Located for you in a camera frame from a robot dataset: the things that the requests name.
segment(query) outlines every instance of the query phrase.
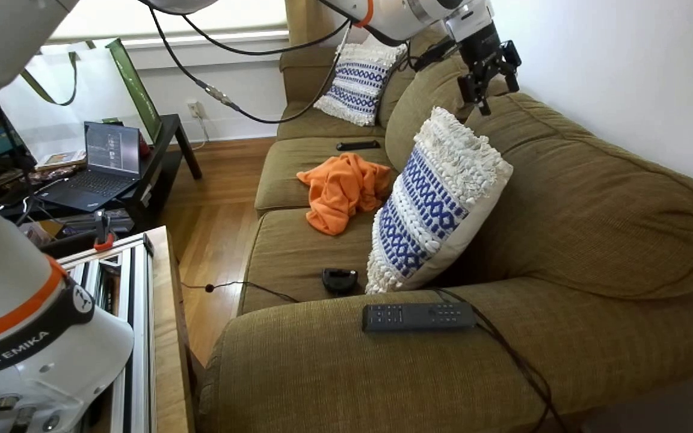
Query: laptop
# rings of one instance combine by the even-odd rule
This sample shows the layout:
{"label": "laptop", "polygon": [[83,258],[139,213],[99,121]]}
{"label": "laptop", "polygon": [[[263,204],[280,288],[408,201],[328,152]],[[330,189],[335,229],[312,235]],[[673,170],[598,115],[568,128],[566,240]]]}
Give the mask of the laptop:
{"label": "laptop", "polygon": [[97,211],[133,189],[139,179],[136,128],[83,123],[87,170],[38,192],[44,201]]}

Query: wooden floor
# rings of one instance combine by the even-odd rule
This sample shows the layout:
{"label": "wooden floor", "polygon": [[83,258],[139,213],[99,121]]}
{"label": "wooden floor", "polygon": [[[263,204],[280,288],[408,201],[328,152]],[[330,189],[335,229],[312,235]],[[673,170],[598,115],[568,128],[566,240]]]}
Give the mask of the wooden floor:
{"label": "wooden floor", "polygon": [[271,139],[213,142],[198,147],[201,181],[188,165],[163,210],[177,263],[188,342],[205,365],[227,319],[236,316],[239,283],[205,293],[205,283],[243,278],[253,240],[253,198]]}

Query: couch armrest
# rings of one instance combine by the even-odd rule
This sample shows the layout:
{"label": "couch armrest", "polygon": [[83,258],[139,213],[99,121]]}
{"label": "couch armrest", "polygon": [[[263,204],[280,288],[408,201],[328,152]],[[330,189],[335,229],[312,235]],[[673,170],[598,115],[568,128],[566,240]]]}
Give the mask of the couch armrest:
{"label": "couch armrest", "polygon": [[312,45],[280,56],[287,100],[314,100],[328,90],[335,49]]}
{"label": "couch armrest", "polygon": [[[693,373],[693,295],[626,302],[536,278],[455,288],[551,383],[562,414]],[[432,290],[265,308],[228,322],[210,361],[201,430],[507,430],[544,405],[472,331],[360,331],[360,308]]]}

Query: olive green couch
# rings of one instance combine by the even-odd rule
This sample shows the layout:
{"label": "olive green couch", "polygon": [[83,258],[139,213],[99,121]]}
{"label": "olive green couch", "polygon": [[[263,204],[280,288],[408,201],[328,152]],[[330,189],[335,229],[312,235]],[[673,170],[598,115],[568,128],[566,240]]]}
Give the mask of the olive green couch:
{"label": "olive green couch", "polygon": [[[288,112],[318,92],[330,51],[284,56]],[[693,181],[642,162],[527,93],[490,96],[486,135],[514,174],[464,256],[429,288],[332,299],[325,268],[365,275],[370,213],[332,238],[306,224],[295,170],[341,139],[402,170],[432,105],[460,109],[449,58],[393,75],[377,128],[311,110],[281,124],[259,179],[258,231],[239,318],[205,373],[199,430],[527,430],[544,401],[486,331],[365,335],[369,302],[435,302],[449,288],[483,310],[574,417],[693,376]]]}

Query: window
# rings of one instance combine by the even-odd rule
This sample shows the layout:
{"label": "window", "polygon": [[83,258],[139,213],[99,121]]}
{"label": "window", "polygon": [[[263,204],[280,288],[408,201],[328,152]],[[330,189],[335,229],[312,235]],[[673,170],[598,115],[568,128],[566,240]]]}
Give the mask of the window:
{"label": "window", "polygon": [[[213,4],[189,15],[201,31],[239,31],[284,27],[284,0],[216,0]],[[168,35],[192,33],[192,28],[172,15],[158,11],[158,23]],[[153,35],[150,7],[139,0],[80,0],[75,10],[55,28],[58,39],[103,39],[103,35]]]}
───
• _TASK DESCRIPTION_
Return the listing above in full and without alteration, excluding its pictures.

• _THE COMPLETED TASK_
Located for you in a camera frame from a robot dataset: the things that the requests name.
segment(query) outlines every instance of the query phrase.
Query: laptop
# rings of one instance combine by the even-odd rule
This sample shows the layout:
{"label": "laptop", "polygon": [[83,258],[139,213],[99,121]]}
{"label": "laptop", "polygon": [[[263,204],[280,288],[408,201],[328,152]],[[330,189],[335,229],[312,235]],[[673,170],[598,115],[568,128],[566,240]]]}
Give the mask of the laptop:
{"label": "laptop", "polygon": [[97,211],[133,189],[139,179],[136,128],[83,123],[87,170],[38,192],[44,201]]}

Query: wooden floor
# rings of one instance combine by the even-odd rule
This sample shows the layout:
{"label": "wooden floor", "polygon": [[83,258],[139,213],[99,121]]}
{"label": "wooden floor", "polygon": [[[263,204],[280,288],[408,201],[328,152]],[[330,189],[335,229],[312,235]],[[673,170],[598,115],[568,128],[566,240]]]}
Give the mask of the wooden floor:
{"label": "wooden floor", "polygon": [[271,139],[213,142],[198,147],[201,181],[188,165],[163,210],[177,263],[188,342],[205,365],[227,319],[236,316],[239,283],[205,293],[205,283],[243,278],[253,240],[253,198]]}

Query: couch armrest
# rings of one instance combine by the even-odd rule
This sample shows the layout:
{"label": "couch armrest", "polygon": [[83,258],[139,213],[99,121]]}
{"label": "couch armrest", "polygon": [[[263,204],[280,288],[408,201],[328,152]],[[330,189],[335,229],[312,235]],[[673,170],[598,115],[568,128],[566,240]]]}
Give the mask of the couch armrest:
{"label": "couch armrest", "polygon": [[312,45],[280,56],[287,100],[314,100],[328,90],[335,49]]}
{"label": "couch armrest", "polygon": [[[693,373],[693,295],[626,302],[536,278],[455,288],[551,383],[562,414]],[[432,290],[265,308],[228,322],[210,361],[201,430],[507,430],[544,405],[472,331],[360,331],[360,308]]]}

Query: olive green couch
# rings of one instance combine by the even-odd rule
This sample shows the layout:
{"label": "olive green couch", "polygon": [[83,258],[139,213],[99,121]]}
{"label": "olive green couch", "polygon": [[[263,204],[280,288],[408,201],[328,152]],[[330,189],[335,229],[312,235]],[[673,170],[598,115],[568,128],[566,240]]]}
Give the mask of the olive green couch:
{"label": "olive green couch", "polygon": [[[288,112],[318,92],[330,51],[284,56]],[[693,181],[642,162],[527,93],[490,96],[486,135],[514,174],[464,256],[429,288],[332,299],[325,268],[365,275],[370,213],[332,238],[306,224],[295,170],[341,139],[402,170],[432,105],[460,109],[449,58],[393,75],[377,128],[311,110],[281,124],[259,179],[258,231],[239,318],[205,373],[199,430],[527,430],[544,401],[486,331],[365,335],[369,302],[435,302],[449,288],[483,310],[574,417],[693,376]]]}

Query: window
# rings of one instance combine by the even-odd rule
This sample shows the layout:
{"label": "window", "polygon": [[83,258],[139,213],[99,121]]}
{"label": "window", "polygon": [[[263,204],[280,288],[408,201],[328,152]],[[330,189],[335,229],[312,235]],[[673,170],[598,115],[568,128],[566,240]]]}
Give the mask of the window:
{"label": "window", "polygon": [[[213,4],[189,15],[201,31],[239,31],[284,27],[284,0],[216,0]],[[168,35],[192,33],[192,28],[172,15],[158,11],[158,23]],[[153,35],[150,7],[139,0],[80,0],[75,10],[55,28],[58,39],[103,39],[103,35]]]}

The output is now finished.